▶ **Instructions for the task**
Would you write out the whole listing below exactly as given?
+++ Provided data
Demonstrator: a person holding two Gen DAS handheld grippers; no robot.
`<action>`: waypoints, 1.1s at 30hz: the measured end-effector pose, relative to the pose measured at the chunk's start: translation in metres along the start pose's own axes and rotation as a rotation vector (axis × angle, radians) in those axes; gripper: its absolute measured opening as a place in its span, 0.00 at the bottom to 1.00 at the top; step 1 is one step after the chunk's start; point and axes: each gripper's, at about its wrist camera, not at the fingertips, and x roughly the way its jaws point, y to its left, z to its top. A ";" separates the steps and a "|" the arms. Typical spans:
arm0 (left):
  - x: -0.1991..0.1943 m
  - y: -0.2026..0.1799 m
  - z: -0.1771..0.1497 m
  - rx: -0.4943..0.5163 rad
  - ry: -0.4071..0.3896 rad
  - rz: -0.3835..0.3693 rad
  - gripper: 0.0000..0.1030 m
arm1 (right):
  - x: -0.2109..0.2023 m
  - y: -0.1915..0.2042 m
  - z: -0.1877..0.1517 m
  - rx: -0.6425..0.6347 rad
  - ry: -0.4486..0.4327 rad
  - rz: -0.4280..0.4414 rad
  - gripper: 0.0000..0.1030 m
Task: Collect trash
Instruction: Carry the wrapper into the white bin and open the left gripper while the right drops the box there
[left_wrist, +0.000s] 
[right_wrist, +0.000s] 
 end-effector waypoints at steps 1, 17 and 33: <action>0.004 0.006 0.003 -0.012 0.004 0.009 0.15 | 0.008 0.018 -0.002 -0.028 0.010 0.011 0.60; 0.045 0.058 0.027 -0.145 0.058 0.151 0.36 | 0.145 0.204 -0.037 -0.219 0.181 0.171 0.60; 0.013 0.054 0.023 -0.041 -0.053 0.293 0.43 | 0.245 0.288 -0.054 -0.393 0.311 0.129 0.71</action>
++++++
▶ **Written answer**
Demonstrator: a person holding two Gen DAS handheld grippers; no robot.
`<action>`: waypoints, 1.1s at 30hz: the measured end-effector pose, relative to the pose measured at the chunk's start: translation in metres along the start pose's own axes and rotation as a rotation vector (axis × angle, radians) in those axes; gripper: its absolute measured opening as a place in its span, 0.00 at the bottom to 1.00 at the top; step 1 is one step after the chunk's start; point and axes: each gripper's, at about its wrist camera, not at the fingertips, and x roughly the way its jaws point, y to its left, z to its top. A ";" separates the steps and a "|" the arms. Typical spans:
arm0 (left):
  - x: -0.1991..0.1943 m
  - y: -0.2026..0.1799 m
  - z: -0.1771..0.1497 m
  - rx: -0.4943..0.5163 rad
  - ry: -0.4071..0.3896 rad
  - rz: -0.3835..0.3693 rad
  - gripper: 0.0000..0.1030 m
arm1 (right):
  - x: -0.2109..0.2023 m
  - y: -0.1915..0.2042 m
  - z: -0.1877..0.1517 m
  - rx: -0.6425..0.6347 rad
  - ry: -0.4486..0.4327 rad
  - rz: -0.4280..0.4414 rad
  - gripper: 0.0000..0.1030 m
Task: Collect trash
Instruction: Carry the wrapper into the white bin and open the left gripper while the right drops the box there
[left_wrist, +0.000s] 
[right_wrist, +0.000s] 
 end-effector waypoints at steps 1, 17 and 33: <action>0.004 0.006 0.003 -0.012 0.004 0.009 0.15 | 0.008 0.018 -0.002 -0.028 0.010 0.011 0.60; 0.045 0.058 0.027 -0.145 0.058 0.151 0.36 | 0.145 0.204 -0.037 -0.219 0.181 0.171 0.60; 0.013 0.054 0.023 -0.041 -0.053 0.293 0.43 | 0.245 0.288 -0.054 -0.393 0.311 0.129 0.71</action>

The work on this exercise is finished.